The district court did not err in awarding the City fees for its defense of the arbitrator misconduct claim. The thirteenth cause of action in the First Amended Complaint asserted five claims alleging misconduct in the arbitration proceedings. The district court awarded sanctions in the form of attorney‘s fees incurred in defending the entire thirteenth cause of action based on Mitchel‘s claim that the arbitrator acted improperly. Under Rule 11, “[r]ecovery should never exceed those expenses and fees that were reasonably necessary to resist the offending action.” In re Yagman, 796 F.2d 1165, 1185 (9th Cir. 1986). “The measure to be used is not actual expenses and fees but those the court determines to be reasonable.” Id. (quotation omitted). The district court did not abuse its discretion to award the city attorney‘s fees for its defense of the claim. The fees represent one-thirteenth of the total attorney‘s fees incurred by the city in defense of the First Amended Complaint. Further parsing of the fee award is not necessary because the five claims asserted in the thirteenth cause of action all relate to Mitchel‘s claim that the arbitrator acted improperly.

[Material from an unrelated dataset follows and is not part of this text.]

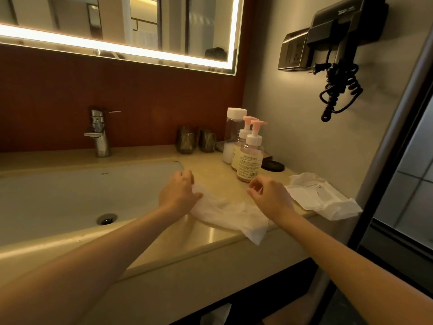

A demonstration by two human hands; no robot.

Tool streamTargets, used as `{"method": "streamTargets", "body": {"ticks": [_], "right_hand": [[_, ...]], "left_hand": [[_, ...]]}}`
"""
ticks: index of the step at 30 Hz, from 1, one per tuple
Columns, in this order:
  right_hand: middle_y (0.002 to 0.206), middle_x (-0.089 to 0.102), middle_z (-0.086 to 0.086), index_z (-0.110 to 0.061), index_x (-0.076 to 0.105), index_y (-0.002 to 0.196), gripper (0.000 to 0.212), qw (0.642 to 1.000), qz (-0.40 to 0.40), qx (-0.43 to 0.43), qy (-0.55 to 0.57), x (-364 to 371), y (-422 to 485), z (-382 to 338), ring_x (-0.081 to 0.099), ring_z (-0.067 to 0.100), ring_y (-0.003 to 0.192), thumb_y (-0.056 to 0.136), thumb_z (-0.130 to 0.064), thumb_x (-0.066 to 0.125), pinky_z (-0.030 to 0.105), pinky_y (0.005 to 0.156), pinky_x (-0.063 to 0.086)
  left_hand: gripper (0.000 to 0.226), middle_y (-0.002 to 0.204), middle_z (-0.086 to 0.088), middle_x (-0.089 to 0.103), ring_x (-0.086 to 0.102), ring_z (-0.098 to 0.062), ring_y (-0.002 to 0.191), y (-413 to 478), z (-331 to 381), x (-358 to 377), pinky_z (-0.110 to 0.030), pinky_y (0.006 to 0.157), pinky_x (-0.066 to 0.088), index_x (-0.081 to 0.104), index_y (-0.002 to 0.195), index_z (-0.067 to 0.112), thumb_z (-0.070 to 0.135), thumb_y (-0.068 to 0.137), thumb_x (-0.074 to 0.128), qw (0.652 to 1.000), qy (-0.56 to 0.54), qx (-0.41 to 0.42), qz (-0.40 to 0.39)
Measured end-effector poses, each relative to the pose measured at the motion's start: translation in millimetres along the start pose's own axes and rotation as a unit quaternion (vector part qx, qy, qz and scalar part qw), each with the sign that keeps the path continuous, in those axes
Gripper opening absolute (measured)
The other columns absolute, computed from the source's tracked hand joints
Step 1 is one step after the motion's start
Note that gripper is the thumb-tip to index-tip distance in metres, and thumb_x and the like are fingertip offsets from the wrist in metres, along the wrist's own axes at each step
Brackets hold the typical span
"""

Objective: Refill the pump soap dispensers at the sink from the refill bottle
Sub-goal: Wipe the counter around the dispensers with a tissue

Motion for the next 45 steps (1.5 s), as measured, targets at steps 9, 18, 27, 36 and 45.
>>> {"method": "streamTargets", "body": {"ticks": [9, 18, 27, 36, 45], "right_hand": [[0.12, 0.057, 0.001, -0.019, 0.057, 0.119, 0.034, 0.973, -0.176, -0.026, -0.145, 27, -32, -2, 0.053, 0.019, 0.108, 0.093, -0.038, 0.046, 0.032, 0.088, 0.044], [0.127, 0.057, 0.002, -0.023, 0.053, 0.127, 0.036, 0.976, -0.186, -0.011, -0.11, 53, 20, 13, 0.052, 0.02, 0.112, 0.094, -0.035, 0.046, 0.033, 0.093, 0.044], [0.126, 0.056, 0.005, -0.021, 0.053, 0.127, 0.036, 0.974, -0.194, -0.021, -0.119, 83, 81, 16, 0.051, 0.022, 0.112, 0.095, -0.035, 0.046, 0.034, 0.092, 0.044], [0.12, 0.055, 0.011, -0.013, 0.05, 0.124, 0.037, 0.948, -0.193, -0.049, -0.249, 112, 117, -2, 0.052, 0.028, 0.109, 0.099, -0.036, 0.034, 0.035, 0.08, 0.042], [0.117, 0.055, 0.007, -0.016, 0.052, 0.121, 0.039, 0.95, -0.192, -0.053, -0.241, 98, 98, -5, 0.051, 0.024, 0.105, 0.095, -0.043, 0.04, 0.033, 0.076, 0.042]], "left_hand": [[0.03, 0.126, 0.002, 0.057, 0.051, -0.018, 0.115, -28, 37, 42, -0.032, 0.1, 0.039, 0.059, 0.12, 0.017, 0.028, 0.096, 0.044, 0.956, 0.078, 0.223, -0.173], [0.026, 0.098, -0.011, 0.063, 0.056, -0.026, 0.089, 34, 18, 68, -0.033, 0.075, 0.045, 0.064, 0.095, 0.008, 0.017, 0.094, 0.04, 0.968, 0.136, 0.129, -0.169], [0.029, 0.111, -0.013, 0.064, 0.056, -0.023, 0.093, 112, 0, 91, -0.034, 0.086, 0.045, 0.064, 0.112, 0.005, 0.016, 0.094, 0.043, 0.968, 0.145, 0.08, -0.19], [0.035, 0.131, -0.006, 0.056, 0.052, -0.023, 0.115, 169, -11, 105, -0.03, 0.097, 0.041, 0.054, 0.13, 0.013, 0.016, 0.096, 0.046, 0.973, 0.117, 0.039, -0.197], [0.037, 0.137, -0.002, 0.05, 0.047, -0.021, 0.122, 147, -12, 94, -0.028, 0.101, 0.034, 0.049, 0.133, 0.015, 0.022, 0.097, 0.045, 0.962, 0.099, 0.065, -0.247]]}}
Point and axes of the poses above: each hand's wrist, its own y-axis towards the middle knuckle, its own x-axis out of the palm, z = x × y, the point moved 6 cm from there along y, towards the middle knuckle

Mitchel claims that his decision to omit the arbitrator misconduct claim from the Second Amended Complaint, after receiving notice of the city‘s intention to seek Rule 11 sanctions based on the inclusion of those allegations in the First Amended Complaint, shields him from liability. Rule 11 provides that a party notified of potentially sanctionable conduct may cure the error by withdrawing or correcting the challenged paper, claim, defense, contention, or denial within 21 days. Fed. R.Civ.P. 11(c)(2). The text of the rule plainly states that the withdrawal requirement relates to the very pleading challenged by the motion for sanctions. See id. The district court did not err by imposing sanctions for Mitchel‘s assertion of the arbitrator misconduct claim because he did not withdraw or correct that claim from the First Amended Complaint.

III

Mitchel raises two new procedural arguments. Mitchel claims that he was not given sufficient notice of the grounds for the renewed sanctions award, pursuant to Rule 11(c)(2). He also claims that he, as a represented party, may not be assessed a monetary sanction for advancing claims without legal support, pursuant to Rule 11(c)(5)(A). Mitchel‘s notice argument is waived, as no exceptional circumstance exists to excuse his failure to assert it before the district court or in his previous appeal.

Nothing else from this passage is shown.